Tuesday, November 27, 2012

Turkey Lurkey

I'm proud to say as of yesterday I've completed 4 successful weeks on WW.  My loss for the week was 2.4 bring me to 7 1/2 lbs lost. I'm pretty dang excited. So far I haven't felt deprived at all, I just feel like I'm more "careful" in my choices. 

One major change I did was go back on my meds (metformin) to help with the insulin resistance.  The last time I took it it really made me nauseous.  I've been taking it at night and haven't had any bad feelings yet,  I did stop taking my herbs last week so my body could get used to the Met again. I think I'll start them again in December.

Tips from this week:
1. I've been drinking alot of mint tea.  It's calming to the stomach, helps me drink more water/feel fuller and it has no caffeine.  Plus its been cold and it makes me feel warm and fuzzy.

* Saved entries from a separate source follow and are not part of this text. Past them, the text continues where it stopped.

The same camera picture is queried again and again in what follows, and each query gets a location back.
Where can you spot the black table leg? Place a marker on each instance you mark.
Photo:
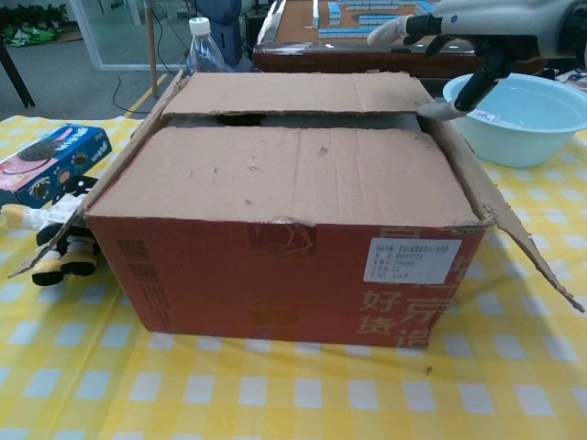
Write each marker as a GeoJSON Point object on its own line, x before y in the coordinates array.
{"type": "Point", "coordinates": [18, 78]}

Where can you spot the printed plastic package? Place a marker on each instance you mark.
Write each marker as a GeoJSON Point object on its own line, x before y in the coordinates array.
{"type": "Point", "coordinates": [575, 80]}

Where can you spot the light blue plastic basin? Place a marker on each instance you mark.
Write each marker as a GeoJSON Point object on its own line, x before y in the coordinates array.
{"type": "Point", "coordinates": [518, 137]}

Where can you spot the green plant pile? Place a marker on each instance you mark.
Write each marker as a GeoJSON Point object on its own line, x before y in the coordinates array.
{"type": "Point", "coordinates": [32, 25]}

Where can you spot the short blue mahjong tile row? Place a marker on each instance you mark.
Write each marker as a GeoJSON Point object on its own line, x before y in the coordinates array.
{"type": "Point", "coordinates": [376, 19]}

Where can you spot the red cardboard shipping box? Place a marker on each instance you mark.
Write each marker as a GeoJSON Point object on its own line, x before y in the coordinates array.
{"type": "Point", "coordinates": [275, 275]}

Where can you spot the brown mahjong table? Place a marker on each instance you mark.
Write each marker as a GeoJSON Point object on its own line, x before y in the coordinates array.
{"type": "Point", "coordinates": [344, 57]}

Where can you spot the clear plastic water bottle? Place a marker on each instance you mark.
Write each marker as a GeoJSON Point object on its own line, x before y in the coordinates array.
{"type": "Point", "coordinates": [204, 50]}

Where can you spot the blue chair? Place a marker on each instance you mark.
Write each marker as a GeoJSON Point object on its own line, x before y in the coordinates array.
{"type": "Point", "coordinates": [229, 27]}

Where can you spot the black and white plush toy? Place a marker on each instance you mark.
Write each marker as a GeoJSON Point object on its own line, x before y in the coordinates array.
{"type": "Point", "coordinates": [50, 215]}

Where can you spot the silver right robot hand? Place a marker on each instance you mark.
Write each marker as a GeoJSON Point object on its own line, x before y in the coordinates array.
{"type": "Point", "coordinates": [513, 23]}

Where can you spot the blue Oreo cookie box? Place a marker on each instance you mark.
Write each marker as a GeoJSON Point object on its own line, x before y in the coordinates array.
{"type": "Point", "coordinates": [59, 151]}

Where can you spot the wooden pole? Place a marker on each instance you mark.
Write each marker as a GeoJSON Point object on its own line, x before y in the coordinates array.
{"type": "Point", "coordinates": [151, 46]}

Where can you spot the long blue mahjong tile row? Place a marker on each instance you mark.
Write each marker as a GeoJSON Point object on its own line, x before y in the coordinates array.
{"type": "Point", "coordinates": [344, 32]}

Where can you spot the stacked blue mahjong tile column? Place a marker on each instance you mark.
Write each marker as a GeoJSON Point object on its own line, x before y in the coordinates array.
{"type": "Point", "coordinates": [335, 11]}

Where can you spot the yellow checkered tablecloth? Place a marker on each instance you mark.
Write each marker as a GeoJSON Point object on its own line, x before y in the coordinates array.
{"type": "Point", "coordinates": [275, 389]}

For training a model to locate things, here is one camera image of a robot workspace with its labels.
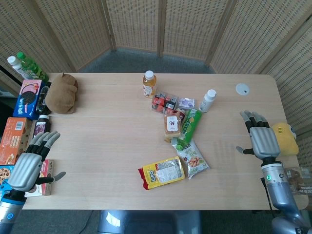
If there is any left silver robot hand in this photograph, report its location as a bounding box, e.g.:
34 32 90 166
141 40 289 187
7 131 66 192

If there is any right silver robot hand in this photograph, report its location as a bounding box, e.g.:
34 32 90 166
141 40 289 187
235 110 281 161

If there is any packaged bread slice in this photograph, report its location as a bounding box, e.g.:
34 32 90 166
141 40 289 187
163 114 183 142

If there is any blue chocolate cookie box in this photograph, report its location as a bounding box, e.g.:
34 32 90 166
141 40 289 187
0 165 17 195

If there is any yellow plush toy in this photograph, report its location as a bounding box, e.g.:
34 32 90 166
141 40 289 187
271 122 300 156

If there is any red white cookie box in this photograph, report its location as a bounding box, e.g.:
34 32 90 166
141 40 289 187
24 159 55 197

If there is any orange biscuit box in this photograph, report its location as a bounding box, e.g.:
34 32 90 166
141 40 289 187
0 117 33 165

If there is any dark purple juice bottle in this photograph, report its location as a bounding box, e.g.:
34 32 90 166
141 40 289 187
33 114 52 141

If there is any brown cold brew box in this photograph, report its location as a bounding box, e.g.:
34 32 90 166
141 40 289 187
282 167 312 211

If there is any small white yogurt bottle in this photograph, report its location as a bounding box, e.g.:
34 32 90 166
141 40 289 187
198 89 217 114

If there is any blue pink Oreo box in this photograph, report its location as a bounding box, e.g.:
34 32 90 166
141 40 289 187
12 78 47 120

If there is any green nut snack bag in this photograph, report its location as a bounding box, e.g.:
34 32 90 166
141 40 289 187
171 138 211 180

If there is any black snack packet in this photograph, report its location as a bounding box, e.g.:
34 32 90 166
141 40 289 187
36 81 52 115

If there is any green chips tube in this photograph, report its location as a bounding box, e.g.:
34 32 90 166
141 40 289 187
175 109 203 151

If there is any brown plush toy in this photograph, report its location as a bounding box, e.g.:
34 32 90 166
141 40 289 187
45 72 79 115

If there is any purple small snack packet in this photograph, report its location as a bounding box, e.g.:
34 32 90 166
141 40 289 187
178 97 196 109

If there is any dark red drink can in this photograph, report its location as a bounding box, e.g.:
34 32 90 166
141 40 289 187
175 108 188 123

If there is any green soda bottle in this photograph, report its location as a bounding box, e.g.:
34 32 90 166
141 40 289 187
16 51 50 83

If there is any white milk drink bottle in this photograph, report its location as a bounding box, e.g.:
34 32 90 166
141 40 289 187
7 56 31 80

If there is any yellow Lipo snack pack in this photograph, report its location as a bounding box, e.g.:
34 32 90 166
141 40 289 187
138 156 186 191

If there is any red black snack multipack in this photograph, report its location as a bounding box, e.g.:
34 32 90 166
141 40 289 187
151 91 179 115

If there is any orange juice bottle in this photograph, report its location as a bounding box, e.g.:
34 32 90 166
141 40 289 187
142 70 157 99

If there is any woven bamboo folding screen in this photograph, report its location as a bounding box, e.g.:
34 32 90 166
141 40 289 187
0 0 312 169

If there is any white table cable grommet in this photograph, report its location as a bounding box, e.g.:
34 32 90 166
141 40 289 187
235 83 251 96

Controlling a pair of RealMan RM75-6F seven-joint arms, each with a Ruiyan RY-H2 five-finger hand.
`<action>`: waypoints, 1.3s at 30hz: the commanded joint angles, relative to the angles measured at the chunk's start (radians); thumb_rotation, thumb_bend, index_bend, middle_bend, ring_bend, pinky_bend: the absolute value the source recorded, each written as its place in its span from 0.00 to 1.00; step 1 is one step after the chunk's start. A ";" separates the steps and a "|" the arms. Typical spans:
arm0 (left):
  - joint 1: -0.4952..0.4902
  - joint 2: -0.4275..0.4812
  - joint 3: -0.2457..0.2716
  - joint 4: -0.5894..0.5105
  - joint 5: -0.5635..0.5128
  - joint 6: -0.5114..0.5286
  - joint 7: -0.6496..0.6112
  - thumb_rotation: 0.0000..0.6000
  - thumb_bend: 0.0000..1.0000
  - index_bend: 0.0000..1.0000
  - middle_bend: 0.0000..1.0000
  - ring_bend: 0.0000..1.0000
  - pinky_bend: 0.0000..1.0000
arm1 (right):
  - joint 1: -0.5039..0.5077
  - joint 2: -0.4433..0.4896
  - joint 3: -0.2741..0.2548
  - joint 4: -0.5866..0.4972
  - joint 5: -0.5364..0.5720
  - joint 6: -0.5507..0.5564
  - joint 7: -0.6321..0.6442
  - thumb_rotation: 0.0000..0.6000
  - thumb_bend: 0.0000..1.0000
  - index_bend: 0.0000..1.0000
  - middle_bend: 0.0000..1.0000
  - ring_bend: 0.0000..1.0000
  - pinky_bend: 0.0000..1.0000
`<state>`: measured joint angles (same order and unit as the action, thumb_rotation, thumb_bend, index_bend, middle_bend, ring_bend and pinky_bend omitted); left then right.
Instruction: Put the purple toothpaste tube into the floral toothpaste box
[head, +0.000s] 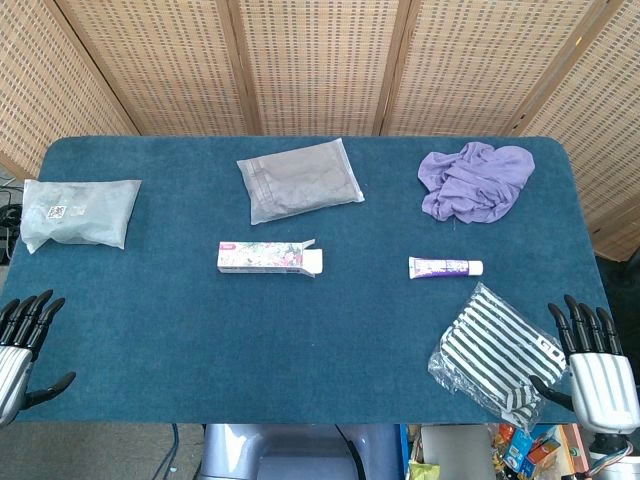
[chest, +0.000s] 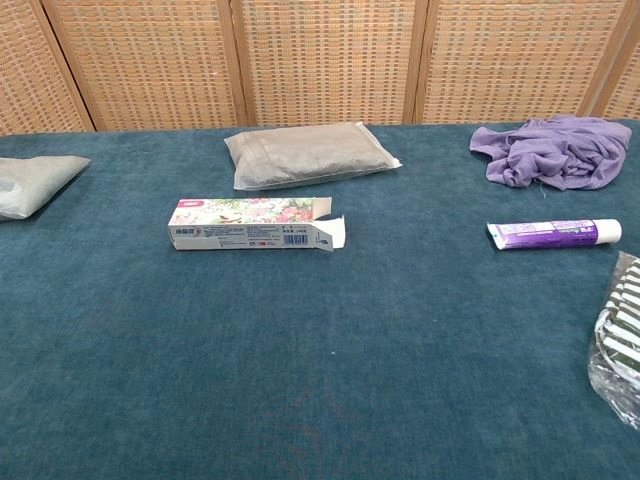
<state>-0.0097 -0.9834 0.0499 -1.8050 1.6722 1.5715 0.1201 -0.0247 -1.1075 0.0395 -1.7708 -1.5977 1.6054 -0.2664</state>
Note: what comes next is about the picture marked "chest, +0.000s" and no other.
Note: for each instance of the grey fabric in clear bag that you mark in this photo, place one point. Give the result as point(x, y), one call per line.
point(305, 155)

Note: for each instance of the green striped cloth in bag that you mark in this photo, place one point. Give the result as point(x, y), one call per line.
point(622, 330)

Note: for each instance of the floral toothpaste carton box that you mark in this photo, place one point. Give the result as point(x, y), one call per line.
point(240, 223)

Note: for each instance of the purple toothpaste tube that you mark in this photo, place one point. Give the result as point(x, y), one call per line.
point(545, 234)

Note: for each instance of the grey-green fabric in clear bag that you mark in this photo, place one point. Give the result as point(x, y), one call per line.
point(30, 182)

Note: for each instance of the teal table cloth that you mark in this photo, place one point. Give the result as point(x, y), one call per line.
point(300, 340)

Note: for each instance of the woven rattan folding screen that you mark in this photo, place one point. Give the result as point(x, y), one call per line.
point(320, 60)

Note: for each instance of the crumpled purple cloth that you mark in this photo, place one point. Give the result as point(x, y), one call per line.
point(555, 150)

2. Planning ahead.  This really helped me alot especially during the 4 day weekend.  I knew my mom was going to make our big family dinner on Saturday so I loaded my point tracker with everything I could possibly want to eat so I knew what kind of damage I was working with.  I made sure to plan my week to eat super good and save up those bonus points for turkey!  And its a good thing I did.  Sunday we went over to a friends house who made 18 point roasted potato's (she used a cup of butter)!!! 

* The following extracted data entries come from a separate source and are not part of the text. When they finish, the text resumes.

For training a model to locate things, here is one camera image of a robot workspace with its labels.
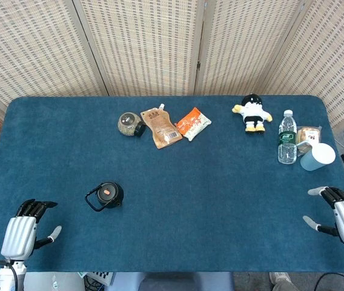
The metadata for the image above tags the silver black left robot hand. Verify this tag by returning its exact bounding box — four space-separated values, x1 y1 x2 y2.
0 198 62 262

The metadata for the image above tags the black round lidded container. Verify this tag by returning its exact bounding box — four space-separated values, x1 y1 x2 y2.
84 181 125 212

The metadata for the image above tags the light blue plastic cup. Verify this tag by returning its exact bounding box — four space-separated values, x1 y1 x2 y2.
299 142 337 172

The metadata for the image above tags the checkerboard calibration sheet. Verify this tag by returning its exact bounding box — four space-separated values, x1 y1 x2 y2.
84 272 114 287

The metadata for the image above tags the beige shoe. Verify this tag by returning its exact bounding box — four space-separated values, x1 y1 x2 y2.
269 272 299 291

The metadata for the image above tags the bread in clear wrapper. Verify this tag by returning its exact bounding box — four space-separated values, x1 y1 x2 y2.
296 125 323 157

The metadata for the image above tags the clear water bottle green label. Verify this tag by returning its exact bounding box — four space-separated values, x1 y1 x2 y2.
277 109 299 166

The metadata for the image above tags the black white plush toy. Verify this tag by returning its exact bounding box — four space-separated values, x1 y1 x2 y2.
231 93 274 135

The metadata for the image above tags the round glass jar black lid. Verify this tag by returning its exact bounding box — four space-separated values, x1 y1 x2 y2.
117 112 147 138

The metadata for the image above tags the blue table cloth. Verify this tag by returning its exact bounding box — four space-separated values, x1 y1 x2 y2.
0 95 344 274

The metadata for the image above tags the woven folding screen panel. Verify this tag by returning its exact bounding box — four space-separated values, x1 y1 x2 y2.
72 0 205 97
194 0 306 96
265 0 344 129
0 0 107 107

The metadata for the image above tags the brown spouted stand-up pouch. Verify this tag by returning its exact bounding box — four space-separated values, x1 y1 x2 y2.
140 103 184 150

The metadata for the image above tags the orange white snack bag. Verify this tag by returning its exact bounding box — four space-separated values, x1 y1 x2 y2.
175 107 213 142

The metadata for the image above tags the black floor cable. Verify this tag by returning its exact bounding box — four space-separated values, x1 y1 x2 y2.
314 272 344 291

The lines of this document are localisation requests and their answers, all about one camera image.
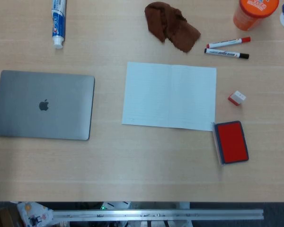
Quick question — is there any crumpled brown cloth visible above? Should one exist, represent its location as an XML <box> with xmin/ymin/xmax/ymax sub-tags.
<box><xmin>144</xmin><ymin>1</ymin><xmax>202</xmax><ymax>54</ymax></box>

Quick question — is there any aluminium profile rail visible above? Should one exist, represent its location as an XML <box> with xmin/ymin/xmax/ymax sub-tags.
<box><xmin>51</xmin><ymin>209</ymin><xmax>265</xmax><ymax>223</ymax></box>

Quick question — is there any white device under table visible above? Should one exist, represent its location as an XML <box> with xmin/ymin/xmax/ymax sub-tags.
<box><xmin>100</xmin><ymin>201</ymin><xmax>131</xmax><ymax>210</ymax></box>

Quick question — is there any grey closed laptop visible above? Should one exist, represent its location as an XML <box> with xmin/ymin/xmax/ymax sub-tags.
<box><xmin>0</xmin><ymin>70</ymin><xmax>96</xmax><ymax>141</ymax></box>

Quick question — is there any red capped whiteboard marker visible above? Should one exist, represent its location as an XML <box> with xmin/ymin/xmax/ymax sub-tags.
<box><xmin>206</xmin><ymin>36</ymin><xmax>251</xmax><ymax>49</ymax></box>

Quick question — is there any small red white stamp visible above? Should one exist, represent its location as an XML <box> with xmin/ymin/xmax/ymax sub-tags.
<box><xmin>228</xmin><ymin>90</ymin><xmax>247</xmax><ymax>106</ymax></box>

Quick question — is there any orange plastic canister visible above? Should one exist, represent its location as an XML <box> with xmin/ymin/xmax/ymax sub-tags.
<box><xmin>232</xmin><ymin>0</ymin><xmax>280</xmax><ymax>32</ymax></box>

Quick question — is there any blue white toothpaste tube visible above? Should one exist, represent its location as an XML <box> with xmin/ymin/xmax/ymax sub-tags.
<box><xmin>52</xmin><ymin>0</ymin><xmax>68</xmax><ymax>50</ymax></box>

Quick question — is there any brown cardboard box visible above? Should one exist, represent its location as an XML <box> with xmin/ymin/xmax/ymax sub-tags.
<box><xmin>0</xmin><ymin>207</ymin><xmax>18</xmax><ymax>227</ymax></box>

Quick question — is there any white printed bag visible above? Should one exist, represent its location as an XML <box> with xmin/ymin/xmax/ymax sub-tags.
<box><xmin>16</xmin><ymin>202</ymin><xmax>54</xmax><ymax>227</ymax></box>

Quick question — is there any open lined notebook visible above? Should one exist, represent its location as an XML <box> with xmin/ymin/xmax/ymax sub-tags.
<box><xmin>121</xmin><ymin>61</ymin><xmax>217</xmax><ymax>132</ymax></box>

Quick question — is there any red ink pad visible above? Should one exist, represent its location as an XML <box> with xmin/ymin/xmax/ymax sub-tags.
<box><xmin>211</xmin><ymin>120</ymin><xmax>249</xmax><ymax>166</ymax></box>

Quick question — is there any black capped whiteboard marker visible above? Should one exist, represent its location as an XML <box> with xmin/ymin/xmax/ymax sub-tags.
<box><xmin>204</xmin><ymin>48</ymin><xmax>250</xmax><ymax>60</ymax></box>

3. Picked up my hobby, crocheting.  I had a lot of free time to graze this weekend, by keeping my hands busy with a crochet hook and working on my invitation job it kept me from popping things in my mouth.

As you saw from Thursday I did a little baking.  I also did a little freaking out.  Hubby joined WW a little earlier than expected and I wasn't mentally prepared for it.  I'm not sure why but it really made me mad that he gets 54 points and I only get 39.  I had spent all day Thurs cleaning my house, catching up on ironing, baking and cleaning up that mess and he....tinkered around in his truck.  I know I should have been grateful when he made me a tuna sandwich for lunch (maybe it was the hunger mixed with cleaning fumes) but I lost it because I didn't have control over how my tuna was made.  I already know I'm a control freak, but this brought out the worst in me.  I told him I wasn't going to let him sabotage me because he had so many more points and could eat what ever he wanted.  In the end, it was ok.  I made a turkey sandwich even though it was the same point value as what he made it was the fact of being in control. 

Yesterday I felt bad, poor hubby didn't really know what to eat so he took yogurt for lunch.  I went to trader joes on my lunch break after weighing in and loaded up on protein full point friendly foods for him to make his lunch.  When I got home last night I whipped out my sharpies and wrote the point values on everything so he wouldn't have to ask.  I told him to pack his food for the day and plan for 20 pt dinners.  I hope it works out, after my melt down I realize we need to help each other and this needs to be a team effort.

This weekend I turned my alarm off.  Every morning I woke up trying to figure out what day we were on.  I got alot of things accomplished and it was nice to be with my family and friends.  Coco didn't seem to mind the turkey scraps either.